Cheetor has two accessories. The backside and tail of the cheetah come off to form a gun for the robot, as does the part on the underside I mentioned before.

While the tailgun is just a standard rifle, the infamous "gut gun" earns its nickname not just because it forms the belly of the cat, but also because it has a carefully sculpted digestive tract on top in gun mode. Something about that is just so `90s. I don't know if the guts on the gun have a bladder (never took robot cat anatomy in school), but they are one: the gut gun is a water squirter. I'm... kind of not going to test that feature on a 20 year-old toy that's probably been in somebody's basement for a long time!

There's one last feature here: Cheetor's head flips down to become a Mutant Mask, giving him a monstrous, insectoid face with nice creepy eyes. The pronounced fins on his robot head become mandibles for the mutant head! These were never used in the series and were phased out after the initial round of toys, but even so I kind of like it.

Variants & Stuff To Look Out For

There's three variations of this specific Cheetor. This is the original release, with blue cat eyes and gold robot eyes. The next release, also from 1996, had red cat eyes but was otherwise identical to this. The 1997 release had green cat eyes with painted pupils, but changed the robot mode eyes to green which actually makes the figure otherwise less accurate to Cheetor's onscreen appearance.

Takara released the red-eyed version as well, but then made a running change that gave Cheetor green cat eyes like the US version but also a reddish-orange set of optics in Robot Mode as well as a gold forehead crest. They also introduced a small molding change that lets the cat head face forward more readily in robot mode.

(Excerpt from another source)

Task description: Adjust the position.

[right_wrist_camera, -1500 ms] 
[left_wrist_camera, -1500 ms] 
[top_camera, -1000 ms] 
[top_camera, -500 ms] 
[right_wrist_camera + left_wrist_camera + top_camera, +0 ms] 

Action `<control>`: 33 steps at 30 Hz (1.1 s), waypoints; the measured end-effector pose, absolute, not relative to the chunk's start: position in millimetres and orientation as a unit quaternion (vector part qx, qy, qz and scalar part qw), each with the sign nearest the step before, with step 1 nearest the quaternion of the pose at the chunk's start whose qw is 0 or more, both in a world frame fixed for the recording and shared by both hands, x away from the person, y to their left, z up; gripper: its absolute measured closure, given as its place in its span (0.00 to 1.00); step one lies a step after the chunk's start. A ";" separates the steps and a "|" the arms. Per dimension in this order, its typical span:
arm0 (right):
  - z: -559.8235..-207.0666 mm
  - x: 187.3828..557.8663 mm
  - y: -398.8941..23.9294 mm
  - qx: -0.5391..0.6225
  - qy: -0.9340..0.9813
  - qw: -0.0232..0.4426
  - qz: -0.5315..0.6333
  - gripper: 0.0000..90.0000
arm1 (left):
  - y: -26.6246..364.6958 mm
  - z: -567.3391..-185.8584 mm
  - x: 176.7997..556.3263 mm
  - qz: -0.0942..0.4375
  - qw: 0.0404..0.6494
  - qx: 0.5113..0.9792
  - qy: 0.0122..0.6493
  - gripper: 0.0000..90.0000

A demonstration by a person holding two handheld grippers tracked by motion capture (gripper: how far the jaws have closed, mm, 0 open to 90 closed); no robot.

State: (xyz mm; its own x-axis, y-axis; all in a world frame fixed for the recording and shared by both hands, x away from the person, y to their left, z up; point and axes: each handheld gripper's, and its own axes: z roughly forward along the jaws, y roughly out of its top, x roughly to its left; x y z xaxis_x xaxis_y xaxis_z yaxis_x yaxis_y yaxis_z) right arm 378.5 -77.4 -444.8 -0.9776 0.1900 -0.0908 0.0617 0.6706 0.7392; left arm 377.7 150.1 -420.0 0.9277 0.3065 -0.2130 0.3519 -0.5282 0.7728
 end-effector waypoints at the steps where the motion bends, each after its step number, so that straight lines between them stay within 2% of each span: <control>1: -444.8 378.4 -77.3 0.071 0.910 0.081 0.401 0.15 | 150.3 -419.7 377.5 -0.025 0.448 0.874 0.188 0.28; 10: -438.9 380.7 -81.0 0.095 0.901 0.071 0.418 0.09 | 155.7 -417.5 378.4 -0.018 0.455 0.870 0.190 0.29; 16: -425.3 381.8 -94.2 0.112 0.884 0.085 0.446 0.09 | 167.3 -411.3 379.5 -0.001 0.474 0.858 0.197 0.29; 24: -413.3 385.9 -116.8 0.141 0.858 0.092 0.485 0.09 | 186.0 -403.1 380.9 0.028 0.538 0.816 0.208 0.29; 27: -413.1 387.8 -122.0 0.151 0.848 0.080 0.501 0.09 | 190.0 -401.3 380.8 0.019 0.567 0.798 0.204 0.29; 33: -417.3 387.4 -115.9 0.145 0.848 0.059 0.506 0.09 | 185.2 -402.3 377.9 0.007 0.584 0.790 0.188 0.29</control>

So that's, what, five versions of Cheetor? And we're not done! In 1999 a new version of Cheetor was released to tie in to Beast Wars' airing on Fox Kids, sporting lighter-colored spots, a revised deco, and metallic plastics. And then, ten years ago, both Hasbro and Takara put out 10th anniversary versions of the figure, with Takara's "Telemocha" version being the most show-accurate of all the possible paint jobs. So that's eight variations of this mold not counting Tigatron or Ravage. Whew!

Odds are very good you're going to end up with a loose Cheetor if you go hunting. Good news is that as long as he's got his two guns, there's not much else he can be missing that won't be very conspicuous, like arms and legs.

Worth It?

If you're not choosy about which particular version of Cheetor you get, you can get a loose and complete one for less than $20 shipped in the US on eBay. Sometimes significantly less than that, even! The Fox, 10th and Telemocha versions seem to be the most expensive, but as frequently as this toy was issued there's no shortage of supply. Be patient and you'll get a good deal. But, should you? In my opinion, yes: if you want a Deluxe-sized Cheetor it's this or the Universe 2008 version, which is a much nicer cheetah but a terrible robot. Outside of the impending Masterpiece, this remains the best version of this Cheetor design.

Cheetor is one of the first figures from the modern Transformers price point structure, one of the first wave of the first figures to be called Deluxe class. And while there's some things here and there that date the figure, like the detail levels on the robot parts, it's still a pretty nice toy with articulation that you'll easily recognize from modern figures. And it has some fun features that would rarely be replicated, like intestines on a watergun and a creepy alternate face. Considering this is a figure from the days when Transformers were nothing but fun toys for kids, I think it has a respectable amount to offer adult fans too.